## DESCRIPTION OF THE TASK
All of the data below is to be written out again exactly.

-=-=-

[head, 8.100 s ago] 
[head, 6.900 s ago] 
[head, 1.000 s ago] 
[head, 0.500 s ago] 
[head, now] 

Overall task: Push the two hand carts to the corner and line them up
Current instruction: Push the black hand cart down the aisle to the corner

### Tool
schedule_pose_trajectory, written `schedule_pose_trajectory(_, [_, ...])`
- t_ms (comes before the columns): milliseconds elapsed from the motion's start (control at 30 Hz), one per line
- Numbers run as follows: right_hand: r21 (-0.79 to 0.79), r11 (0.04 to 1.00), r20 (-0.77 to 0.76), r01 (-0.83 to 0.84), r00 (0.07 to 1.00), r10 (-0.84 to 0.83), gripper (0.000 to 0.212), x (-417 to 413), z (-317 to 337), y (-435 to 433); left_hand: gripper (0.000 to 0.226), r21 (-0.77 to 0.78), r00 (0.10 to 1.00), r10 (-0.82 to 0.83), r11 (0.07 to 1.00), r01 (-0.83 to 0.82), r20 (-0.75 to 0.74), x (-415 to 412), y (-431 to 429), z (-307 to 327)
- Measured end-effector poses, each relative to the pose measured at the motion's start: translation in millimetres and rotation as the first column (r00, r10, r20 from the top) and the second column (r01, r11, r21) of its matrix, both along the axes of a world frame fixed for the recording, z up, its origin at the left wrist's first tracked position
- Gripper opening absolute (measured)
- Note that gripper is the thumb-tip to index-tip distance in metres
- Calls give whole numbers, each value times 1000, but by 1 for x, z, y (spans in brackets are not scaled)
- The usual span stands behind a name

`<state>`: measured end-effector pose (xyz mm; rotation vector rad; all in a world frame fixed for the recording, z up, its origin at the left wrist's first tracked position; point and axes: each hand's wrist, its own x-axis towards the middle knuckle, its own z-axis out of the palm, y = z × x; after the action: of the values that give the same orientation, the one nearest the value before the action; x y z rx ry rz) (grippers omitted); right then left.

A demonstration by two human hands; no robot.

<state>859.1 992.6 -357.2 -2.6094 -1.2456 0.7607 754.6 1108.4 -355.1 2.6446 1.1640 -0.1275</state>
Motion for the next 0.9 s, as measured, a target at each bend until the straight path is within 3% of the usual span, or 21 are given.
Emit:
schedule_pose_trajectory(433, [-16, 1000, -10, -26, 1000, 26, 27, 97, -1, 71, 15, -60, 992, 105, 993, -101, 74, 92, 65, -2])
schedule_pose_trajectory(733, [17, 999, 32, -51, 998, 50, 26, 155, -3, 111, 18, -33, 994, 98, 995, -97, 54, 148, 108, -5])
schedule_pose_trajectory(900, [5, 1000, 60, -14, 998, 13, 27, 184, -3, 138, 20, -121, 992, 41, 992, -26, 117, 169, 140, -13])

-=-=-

## FINISHED EXERCISE
[head, 8.100 s ago] 
[head, 6.900 s ago] 
[head, 1.000 s ago] 
[head, 0.500 s ago] 
[head, now] 

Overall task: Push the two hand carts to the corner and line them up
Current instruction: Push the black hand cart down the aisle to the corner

### Tool
schedule_pose_trajectory, written `schedule_pose_trajectory(_, [_, ...])`
- t_ms (comes before the columns): milliseconds elapsed from the motion's start (control at 30 Hz), one per line
- Numbers run as follows: right_hand: r21 (-0.79 to 0.79), r11 (0.04 to 1.00), r20 (-0.77 to 0.76), r01 (-0.83 to 0.84), r00 (0.07 to 1.00), r10 (-0.84 to 0.83), gripper (0.000 to 0.212), x (-417 to 413), z (-317 to 337), y (-435 to 433); left_hand: gripper (0.000 to 0.226), r21 (-0.77 to 0.78), r00 (0.10 to 1.00), r10 (-0.82 to 0.83), r11 (0.07 to 1.00), r01 (-0.83 to 0.82), r20 (-0.75 to 0.74), x (-415 to 412), y (-431 to 429), z (-307 to 327)
- Measured end-effector poses, each relative to the pose measured at the motion's start: translation in millimetres and rotation as the first column (r00, r10, r20 from the top) and the second column (r01, r11, r21) of its matrix, both along the axes of a world frame fixed for the recording, z up, its origin at the left wrist's first tracked position
- Gripper opening absolute (measured)
- Note that gripper is the thumb-tip to index-tip distance in metres
- Calls give whole numbers, each value times 1000, but by 1 for x, z, y (spans in brackets are not scaled)
- The usual span stands behind a name

`<state>`: measured end-effector pose (xyz mm; rotation vector rad; all in a world frame fixed for the recording, z up, its origin at the left wrist's first tracked position; point and axes: each hand's wrist, its own x-axis towards the middle knuckle, its own z-axis out of the palm, y = z × x; after the action: of the values that give the same orientation, the one nearest the value before the action; x y z rx ry rz) (grippers omitted); right then left.

A demonstration by two human hands; no robot.

<state>859.1 992.6 -357.2 -2.6094 -1.2456 0.7607 754.6 1108.4 -355.1 2.6446 1.1640 -0.1275</state>
Motion for the next 0.9 s, as measured, a target at each bend until the straight path is within 3% of the usual span, or 21 are given.
Emit:
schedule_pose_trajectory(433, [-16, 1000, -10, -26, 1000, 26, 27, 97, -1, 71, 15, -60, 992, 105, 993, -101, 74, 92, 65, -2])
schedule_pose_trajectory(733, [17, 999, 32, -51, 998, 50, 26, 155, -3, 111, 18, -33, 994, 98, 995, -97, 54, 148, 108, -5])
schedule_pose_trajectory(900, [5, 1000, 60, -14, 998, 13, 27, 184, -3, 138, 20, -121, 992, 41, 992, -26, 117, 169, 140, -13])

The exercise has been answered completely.